O Repórter do Apocalipse
Ele tem um único objetivo: informar a todos sobre as últimas tragédias, conspirações e perigos iminentes. Ele é uma mistura de CNN e National Enquirer, sempre pronto pra assustar o grupo com notícias não verificadas. “Vacinas causam superpoderes!” ou “Nova variante do vírus é transmitida por Wi-Fi!”. Sua missão é manter todos sempre alertas, ou melhor, em pânico. O problema maior é que nem ele mesmo acredita no que compartilha, o único objetivo é estimular os níveis de cortisol da galera.
O Fantasma
O Fantasma nunca envia uma mensagem, raramente lê o que foi enviado e a sua última visualização é sempre desconhecida. Ninguém sabe exatamente por que está no grupo, mas sua presença silenciosa é uma constante. Talvez ele esteja lá apenas pra observar, como um espião numa missão secreta. Ou simplesmente se esqueceu de sair do grupo. Interação zero, na vida real ou digital. É o verdadeiro “não fede e não cheira” porque não faz diferença nenhuma ali.
O Sábio Palpiteiro
É aquele que sabe tudo a respeito de tudo e tem opinião formada em todos os assuntos. Se alguém resolve contar sobre o episódio de um quase assalto, ele tem uma história similar pra relatar. Se chega uma notícia do mais novo ditador da América Latina, é ele quem vai fazer a conexão com o cenário geopolítico atual e um retrospecto aos anos de chumbo. Ele viu, vivenciou e venceu. Dá opiniões não pedidas e pouco desejadas a cada novo assunto, meme ou desabafo, causando vergonha alheia generalizada.
O Piadeiro Sem Graça
O Piadeiro Sem Graça é o primo distante do Sábio Palpiteiro. Ele acha que todo dia é um novo stand-up e o grupo é seu público cativo. Seus comentários raramente arrancam mais do que um suspiro, mas ele persiste. Em boa parte dos casos, ele prefere tecer preciosos comentários por áudio mesmo, pra dar o tom certo da piada que, na cabeça dele, todos vão morrer de rir.
O Senhor do Áudio
É o mix do Sábio Palpiteiro com o Piadeiro Sem Graça na versão áudio eterno. Precisa comentar em tom sarcástico tudo o que se passa no grupo, mas em vez de se dar ao trabalho de exercitar a Língua Portuguesa, ele prefere enviar podcasts pra compartilhar suas brilhantes ideias.
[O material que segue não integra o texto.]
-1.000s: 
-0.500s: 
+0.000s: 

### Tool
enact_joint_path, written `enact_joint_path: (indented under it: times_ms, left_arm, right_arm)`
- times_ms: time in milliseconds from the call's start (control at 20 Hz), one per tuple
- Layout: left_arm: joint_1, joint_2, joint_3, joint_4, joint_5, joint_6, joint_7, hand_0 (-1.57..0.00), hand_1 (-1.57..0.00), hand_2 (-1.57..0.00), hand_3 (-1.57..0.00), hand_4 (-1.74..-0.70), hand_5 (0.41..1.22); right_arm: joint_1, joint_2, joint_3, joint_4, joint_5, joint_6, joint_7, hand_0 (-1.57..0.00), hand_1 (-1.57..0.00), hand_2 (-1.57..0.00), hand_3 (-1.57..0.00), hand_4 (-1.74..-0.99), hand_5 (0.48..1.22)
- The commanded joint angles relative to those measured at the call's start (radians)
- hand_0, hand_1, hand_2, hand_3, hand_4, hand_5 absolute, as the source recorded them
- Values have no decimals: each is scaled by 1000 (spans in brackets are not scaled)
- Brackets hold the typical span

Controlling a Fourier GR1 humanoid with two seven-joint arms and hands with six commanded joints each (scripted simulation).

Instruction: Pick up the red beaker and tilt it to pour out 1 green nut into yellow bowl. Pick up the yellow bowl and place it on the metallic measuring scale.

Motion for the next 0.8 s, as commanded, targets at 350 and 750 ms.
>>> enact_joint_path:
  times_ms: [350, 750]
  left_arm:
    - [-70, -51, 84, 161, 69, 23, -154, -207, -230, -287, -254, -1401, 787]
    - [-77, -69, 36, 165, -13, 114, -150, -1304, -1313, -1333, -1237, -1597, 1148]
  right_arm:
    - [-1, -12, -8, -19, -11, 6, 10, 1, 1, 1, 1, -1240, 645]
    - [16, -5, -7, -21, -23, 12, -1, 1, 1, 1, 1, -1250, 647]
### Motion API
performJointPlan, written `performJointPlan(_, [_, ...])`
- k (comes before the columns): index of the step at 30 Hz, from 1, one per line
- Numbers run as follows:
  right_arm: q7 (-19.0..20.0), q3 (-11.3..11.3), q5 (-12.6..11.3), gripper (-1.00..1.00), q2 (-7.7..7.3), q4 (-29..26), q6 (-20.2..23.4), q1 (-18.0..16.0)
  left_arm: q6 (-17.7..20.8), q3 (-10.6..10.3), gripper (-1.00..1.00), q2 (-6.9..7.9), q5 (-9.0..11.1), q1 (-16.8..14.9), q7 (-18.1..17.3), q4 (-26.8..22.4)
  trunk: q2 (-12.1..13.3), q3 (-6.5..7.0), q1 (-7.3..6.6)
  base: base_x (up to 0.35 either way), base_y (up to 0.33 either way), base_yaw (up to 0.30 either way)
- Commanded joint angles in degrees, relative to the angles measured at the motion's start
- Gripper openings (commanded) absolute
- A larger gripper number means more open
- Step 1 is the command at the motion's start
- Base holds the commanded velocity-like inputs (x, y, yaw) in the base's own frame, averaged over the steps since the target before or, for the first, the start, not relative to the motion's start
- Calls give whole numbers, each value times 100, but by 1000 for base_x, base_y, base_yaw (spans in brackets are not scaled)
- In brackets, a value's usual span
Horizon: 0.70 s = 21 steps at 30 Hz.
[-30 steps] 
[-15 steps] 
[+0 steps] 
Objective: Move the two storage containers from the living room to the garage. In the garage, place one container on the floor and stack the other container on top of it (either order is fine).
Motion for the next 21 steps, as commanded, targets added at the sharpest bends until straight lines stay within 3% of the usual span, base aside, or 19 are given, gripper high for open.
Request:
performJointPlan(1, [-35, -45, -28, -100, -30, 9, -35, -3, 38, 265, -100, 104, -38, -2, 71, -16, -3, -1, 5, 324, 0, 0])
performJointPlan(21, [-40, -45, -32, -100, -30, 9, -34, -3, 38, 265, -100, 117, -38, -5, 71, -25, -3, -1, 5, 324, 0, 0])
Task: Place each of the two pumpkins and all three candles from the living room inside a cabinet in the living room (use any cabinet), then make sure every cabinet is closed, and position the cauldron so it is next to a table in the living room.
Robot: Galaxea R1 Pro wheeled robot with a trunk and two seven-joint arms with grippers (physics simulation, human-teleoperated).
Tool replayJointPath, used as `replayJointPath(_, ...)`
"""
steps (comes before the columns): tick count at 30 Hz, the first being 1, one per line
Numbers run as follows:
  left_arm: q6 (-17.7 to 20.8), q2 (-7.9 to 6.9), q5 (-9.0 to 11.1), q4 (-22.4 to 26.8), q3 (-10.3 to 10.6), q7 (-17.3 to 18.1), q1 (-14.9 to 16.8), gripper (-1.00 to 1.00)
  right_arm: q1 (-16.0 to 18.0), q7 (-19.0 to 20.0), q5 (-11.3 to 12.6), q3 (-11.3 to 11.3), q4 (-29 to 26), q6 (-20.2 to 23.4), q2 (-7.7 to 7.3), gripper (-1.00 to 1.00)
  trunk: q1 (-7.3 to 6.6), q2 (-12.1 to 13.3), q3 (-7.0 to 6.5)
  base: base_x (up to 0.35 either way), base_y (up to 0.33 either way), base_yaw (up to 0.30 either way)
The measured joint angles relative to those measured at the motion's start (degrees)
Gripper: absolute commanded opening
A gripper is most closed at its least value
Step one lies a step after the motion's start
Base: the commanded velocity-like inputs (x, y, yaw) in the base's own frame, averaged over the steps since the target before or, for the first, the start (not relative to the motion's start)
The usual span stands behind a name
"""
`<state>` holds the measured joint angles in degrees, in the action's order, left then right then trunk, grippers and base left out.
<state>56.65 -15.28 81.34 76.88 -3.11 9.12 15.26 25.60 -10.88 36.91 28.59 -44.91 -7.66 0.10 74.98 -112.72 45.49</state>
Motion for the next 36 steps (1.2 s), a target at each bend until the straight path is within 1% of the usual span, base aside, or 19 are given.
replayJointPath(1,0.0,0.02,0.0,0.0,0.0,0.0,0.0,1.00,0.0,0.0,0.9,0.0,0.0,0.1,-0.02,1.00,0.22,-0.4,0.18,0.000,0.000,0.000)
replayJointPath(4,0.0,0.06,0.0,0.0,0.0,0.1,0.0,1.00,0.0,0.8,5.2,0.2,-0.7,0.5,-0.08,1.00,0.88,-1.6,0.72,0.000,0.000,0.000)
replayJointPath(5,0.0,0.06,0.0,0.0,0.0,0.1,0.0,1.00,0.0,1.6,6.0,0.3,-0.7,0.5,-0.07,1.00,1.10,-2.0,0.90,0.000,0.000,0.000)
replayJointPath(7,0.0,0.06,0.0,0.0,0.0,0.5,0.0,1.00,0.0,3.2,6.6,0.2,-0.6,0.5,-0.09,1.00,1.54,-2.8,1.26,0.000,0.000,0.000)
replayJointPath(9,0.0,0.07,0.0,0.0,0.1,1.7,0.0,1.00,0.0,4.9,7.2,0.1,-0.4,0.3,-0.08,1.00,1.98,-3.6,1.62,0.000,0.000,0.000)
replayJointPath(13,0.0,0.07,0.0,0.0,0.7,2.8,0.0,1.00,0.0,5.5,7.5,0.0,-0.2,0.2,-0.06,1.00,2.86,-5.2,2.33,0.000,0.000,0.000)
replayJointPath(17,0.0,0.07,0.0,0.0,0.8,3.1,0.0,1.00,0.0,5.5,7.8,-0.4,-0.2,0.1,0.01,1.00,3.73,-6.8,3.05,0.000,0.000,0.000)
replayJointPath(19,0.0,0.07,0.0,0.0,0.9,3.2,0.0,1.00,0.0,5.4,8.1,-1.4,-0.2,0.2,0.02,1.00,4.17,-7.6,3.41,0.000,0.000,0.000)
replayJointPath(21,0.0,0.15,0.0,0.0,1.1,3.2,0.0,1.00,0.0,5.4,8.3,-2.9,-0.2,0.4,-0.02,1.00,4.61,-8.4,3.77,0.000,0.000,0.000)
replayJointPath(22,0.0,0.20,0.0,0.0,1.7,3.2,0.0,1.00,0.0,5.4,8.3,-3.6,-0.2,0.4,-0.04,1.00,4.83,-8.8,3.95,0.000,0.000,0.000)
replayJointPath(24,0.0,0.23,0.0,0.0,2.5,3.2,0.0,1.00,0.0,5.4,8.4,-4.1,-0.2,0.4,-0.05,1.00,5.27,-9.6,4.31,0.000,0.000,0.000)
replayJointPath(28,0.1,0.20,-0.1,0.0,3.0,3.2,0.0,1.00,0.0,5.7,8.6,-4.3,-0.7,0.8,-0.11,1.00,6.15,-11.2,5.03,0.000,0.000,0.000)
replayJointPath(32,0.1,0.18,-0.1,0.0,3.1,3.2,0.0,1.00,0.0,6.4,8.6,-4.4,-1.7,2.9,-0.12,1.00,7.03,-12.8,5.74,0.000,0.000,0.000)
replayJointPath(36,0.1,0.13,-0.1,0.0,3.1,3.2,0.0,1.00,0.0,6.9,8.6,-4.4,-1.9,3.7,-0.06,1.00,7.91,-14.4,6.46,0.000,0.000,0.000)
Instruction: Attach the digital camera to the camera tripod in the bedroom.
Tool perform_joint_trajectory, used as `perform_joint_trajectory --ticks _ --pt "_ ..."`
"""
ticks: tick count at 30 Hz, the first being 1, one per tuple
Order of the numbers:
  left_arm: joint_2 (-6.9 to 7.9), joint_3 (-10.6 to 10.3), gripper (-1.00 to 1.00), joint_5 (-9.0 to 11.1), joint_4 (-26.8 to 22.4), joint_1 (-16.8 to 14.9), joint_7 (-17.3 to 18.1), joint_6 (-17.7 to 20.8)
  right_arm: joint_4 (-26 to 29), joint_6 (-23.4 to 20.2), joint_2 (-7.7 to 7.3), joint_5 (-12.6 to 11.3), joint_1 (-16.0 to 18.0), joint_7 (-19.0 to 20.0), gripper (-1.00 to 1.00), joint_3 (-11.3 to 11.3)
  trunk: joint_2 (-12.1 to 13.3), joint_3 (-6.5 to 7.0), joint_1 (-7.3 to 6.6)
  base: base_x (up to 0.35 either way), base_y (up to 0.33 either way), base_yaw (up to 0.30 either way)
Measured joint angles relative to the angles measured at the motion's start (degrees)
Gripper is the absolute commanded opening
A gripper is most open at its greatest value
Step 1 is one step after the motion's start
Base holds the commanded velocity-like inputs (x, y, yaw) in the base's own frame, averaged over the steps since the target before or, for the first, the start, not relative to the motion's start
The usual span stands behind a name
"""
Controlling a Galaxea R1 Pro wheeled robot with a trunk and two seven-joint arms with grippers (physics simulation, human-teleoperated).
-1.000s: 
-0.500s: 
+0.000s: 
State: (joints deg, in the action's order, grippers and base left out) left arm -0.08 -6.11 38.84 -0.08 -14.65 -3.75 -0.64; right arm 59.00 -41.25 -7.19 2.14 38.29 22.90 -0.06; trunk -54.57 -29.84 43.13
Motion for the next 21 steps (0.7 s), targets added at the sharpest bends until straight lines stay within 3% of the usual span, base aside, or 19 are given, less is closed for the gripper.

Pra quem depende da interação digital pra trabalhar, os grupos de WhatsApp são problema e solução compartilhada. Salvação e caos. Na prática, eles são um microcosmo da sociedade, onde personagens únicos saem do armário e se revelam a partir de suas identidades digitais.
Marshall McLuhan, um dos mais influentes teóricos da comunicação e autor do conceito da “aldeia global” – lá nos primórdios, na década de 1960 –, deve estar dando risadas no túmulo ao confirmar suas previsões. Com certeza, hoje ele estaria fazendo inúmeras análises de como o WhatsApp contribui pra cultura do imediatismo e da efemeridade, onde a comunicação é fugaz e inconstante. Apesar da falsa impressão de conexão perene, o aplicativo é um dos reflexos da superficialidade nas interações na selva digital.
Danielle Blaskievicz é jornalista, empresária e adora trocar figurinhas com as amigas sobre os personagens da vida digital.